You may have heard about the case of sabotage at the Tour de France this weekend, when the race was disrupted by someone who hurled hundreds of carpet tacks across the road. How the cyclists responded to the sabotage is instructive for the student of honor.

Essentially, what happened was this: the tacks caused havoc as the lead riders had to stop to switch out wheels or whole bikes. The most notable victim was defending champion Cadel Evans, who lost about two minutes. The lead British cyclist and one of Evans’ main rivals this year, Bradley Wiggins (on Team Sky), ordered his team to slow for Evans. He even managed, with considerable success, to direct the lead group (or peloton) of cyclists, composed of various teams, to wait for Evans as well. Evans eventually did catch up, and the standings after that stage were left mostly unchanged.

Here’s a quote from the Guardian on the event. It demonstrates that honor was very much at the forefront of Wiggins’ reasoning:

Cycling’s complex etiquette contains an unwritten rule that riders in contention for a race win should not be penalised for sheer misfortune. Wiggins, who suffered a puncture of his own, took immediate steps to control the peloton’s pace, ensuring that the group waited for Evans and allowing the other sufferers from punctures to catch up and ride in to the finish together.

“I just thought it was the honourable thing to do,” he said. “No one wants to benefit from someone else’s misfortune. There’s nothing to stop that sort of thing happening, whether it was aimed at someone in particular or not. It’s the sort of thing we have to put up with as cyclists. People sometimes take for granted how close they can get to us. If it happened at a football ground, there would be arrests.”

There was the sternness of an old-fashioned Tour patron in his rebuke to the young Frenchman Pierre Rolland, the only one to ride away from the peloton and seize the opportunity for a lone attack before being absorbed back into the bunch, where he was received with coolness.

“I thought that was a bit uncouth,” Wiggins said. “The gap was 17 minutes, we’d all been up a climb that was really tough, a lot of people had punctured and the race was over. Only he would know why he did it.

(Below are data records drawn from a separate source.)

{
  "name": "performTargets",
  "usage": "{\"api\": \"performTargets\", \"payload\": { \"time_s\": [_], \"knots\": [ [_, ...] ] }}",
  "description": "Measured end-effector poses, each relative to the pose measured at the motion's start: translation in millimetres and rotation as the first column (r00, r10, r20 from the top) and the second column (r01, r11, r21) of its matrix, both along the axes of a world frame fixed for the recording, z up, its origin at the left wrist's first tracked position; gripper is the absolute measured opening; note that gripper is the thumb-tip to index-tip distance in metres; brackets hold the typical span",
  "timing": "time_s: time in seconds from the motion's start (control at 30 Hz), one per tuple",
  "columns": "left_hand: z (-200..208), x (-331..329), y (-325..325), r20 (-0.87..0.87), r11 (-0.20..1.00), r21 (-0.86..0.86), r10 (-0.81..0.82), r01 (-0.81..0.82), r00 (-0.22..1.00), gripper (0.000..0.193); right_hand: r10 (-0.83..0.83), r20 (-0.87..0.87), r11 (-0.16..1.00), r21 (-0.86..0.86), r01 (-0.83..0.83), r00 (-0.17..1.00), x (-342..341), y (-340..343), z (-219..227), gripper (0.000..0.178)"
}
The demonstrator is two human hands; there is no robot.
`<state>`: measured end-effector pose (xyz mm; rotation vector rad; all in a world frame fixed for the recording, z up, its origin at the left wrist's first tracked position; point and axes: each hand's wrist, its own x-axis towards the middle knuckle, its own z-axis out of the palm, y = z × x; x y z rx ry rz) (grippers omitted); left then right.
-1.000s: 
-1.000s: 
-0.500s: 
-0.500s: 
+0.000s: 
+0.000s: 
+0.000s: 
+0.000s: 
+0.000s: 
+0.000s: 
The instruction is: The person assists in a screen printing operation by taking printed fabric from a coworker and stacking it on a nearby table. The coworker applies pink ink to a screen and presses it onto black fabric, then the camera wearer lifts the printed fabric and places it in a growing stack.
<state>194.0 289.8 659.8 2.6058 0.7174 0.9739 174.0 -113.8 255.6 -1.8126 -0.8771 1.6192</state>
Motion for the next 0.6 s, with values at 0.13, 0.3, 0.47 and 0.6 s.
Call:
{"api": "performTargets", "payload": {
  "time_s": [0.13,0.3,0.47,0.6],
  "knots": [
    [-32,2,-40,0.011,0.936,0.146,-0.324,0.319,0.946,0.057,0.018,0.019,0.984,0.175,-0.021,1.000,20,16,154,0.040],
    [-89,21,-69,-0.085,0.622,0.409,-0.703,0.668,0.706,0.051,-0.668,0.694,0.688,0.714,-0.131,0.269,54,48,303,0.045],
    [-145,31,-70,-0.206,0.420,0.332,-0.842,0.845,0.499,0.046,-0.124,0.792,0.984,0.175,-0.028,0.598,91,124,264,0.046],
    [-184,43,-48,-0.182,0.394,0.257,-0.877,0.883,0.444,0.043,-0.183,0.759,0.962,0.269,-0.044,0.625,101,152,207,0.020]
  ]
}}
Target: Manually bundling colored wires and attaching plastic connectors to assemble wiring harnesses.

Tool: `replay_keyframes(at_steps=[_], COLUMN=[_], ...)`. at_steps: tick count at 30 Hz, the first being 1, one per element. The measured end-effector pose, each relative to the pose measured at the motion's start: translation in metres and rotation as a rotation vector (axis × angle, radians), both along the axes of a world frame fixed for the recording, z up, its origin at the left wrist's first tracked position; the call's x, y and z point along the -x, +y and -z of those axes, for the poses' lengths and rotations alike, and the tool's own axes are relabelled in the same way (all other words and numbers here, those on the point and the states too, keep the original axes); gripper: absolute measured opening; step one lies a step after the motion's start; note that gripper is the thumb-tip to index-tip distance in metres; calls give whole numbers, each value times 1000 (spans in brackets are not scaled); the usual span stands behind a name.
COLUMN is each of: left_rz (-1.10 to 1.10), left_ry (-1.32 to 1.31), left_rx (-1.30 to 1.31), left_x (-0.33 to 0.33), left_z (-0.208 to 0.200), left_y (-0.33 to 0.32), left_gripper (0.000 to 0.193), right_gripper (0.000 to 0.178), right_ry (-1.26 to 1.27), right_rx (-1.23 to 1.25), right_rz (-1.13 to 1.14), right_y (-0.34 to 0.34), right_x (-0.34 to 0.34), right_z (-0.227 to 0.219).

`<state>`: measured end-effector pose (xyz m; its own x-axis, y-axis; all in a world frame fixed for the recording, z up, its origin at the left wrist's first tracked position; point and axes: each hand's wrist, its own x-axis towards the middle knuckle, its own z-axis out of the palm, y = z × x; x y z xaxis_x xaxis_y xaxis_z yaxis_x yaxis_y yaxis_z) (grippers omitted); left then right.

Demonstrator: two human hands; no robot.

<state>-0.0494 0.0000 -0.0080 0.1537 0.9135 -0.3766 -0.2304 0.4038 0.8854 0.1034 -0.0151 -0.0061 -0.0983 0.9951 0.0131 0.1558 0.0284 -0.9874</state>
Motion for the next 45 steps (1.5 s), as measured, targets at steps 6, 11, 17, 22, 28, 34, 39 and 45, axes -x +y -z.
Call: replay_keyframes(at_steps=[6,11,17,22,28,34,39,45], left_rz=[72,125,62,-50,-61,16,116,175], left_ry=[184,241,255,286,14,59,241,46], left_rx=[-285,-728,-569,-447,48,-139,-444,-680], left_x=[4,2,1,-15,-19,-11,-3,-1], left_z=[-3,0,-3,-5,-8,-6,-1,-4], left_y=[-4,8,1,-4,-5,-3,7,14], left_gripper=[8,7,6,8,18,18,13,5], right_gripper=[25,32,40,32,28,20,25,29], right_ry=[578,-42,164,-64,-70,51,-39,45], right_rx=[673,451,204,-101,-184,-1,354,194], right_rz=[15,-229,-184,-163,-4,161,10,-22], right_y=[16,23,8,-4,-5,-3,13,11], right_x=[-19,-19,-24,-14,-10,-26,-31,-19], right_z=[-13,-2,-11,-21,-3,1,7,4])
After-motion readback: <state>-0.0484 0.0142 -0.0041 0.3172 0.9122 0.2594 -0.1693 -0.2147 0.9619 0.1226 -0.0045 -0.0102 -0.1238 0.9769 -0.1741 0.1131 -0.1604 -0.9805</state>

It didn’t seem an honourable thing to do.” Rolland later claimed he had not known about the punctures.

Sunday’s story reminded me of a couple cases of “Tour honor” a decade or so ago: in 2001, Jan Ullrich, Lance Armstrong’s greatest rival, lost control and fell into a ditch. Armstrong slowed for him to catch up. The following year, Armstrong collided with a spectator and Ullrich returned the favor.

So what does this say about honor? One takeaway is that the type of honor being referenced here is a type that concerns competition. This is not the honor of selflessness, dutifulness, and integrity one associates with military officers and boy scouts. This is an instance rather of the sporting, “aristocratic” honor more suggestive of warrior-aristocratic-athletic tradition. Aristocratic honor is about a competition for prestige—the whole point is to sort out “who’s the better man.” Since competitive excellence cannot be discovered unless the competition is fair, honorable competitors on this variety of honor are constantly making an effort to deal fairly with their opponents and rivals, whom they see as respectable peers and as the source of the very prestige they covet.

Second, cases of honor at the Tour demonstrate that the fairness honor demands is self-imposed by the honor-group itself. I do not follow the sport, but it seems that most top cyclists break the sport’s anti-doping regulations. And yet they clearly are not “cheaters,” since, as the above stories demonstrate, most cyclists are willing to disadvantage themselves more rigorously, to maintain fairness, than what the rules require. Presumably, the thought is that everyone dopes, so it’s fair to dope. On the other hand, not everyone gets hit by spectators or suffers from sabotage and freak events. In that case, the athletes themselves must adjust to keep things fair. This makes perfect sense to me.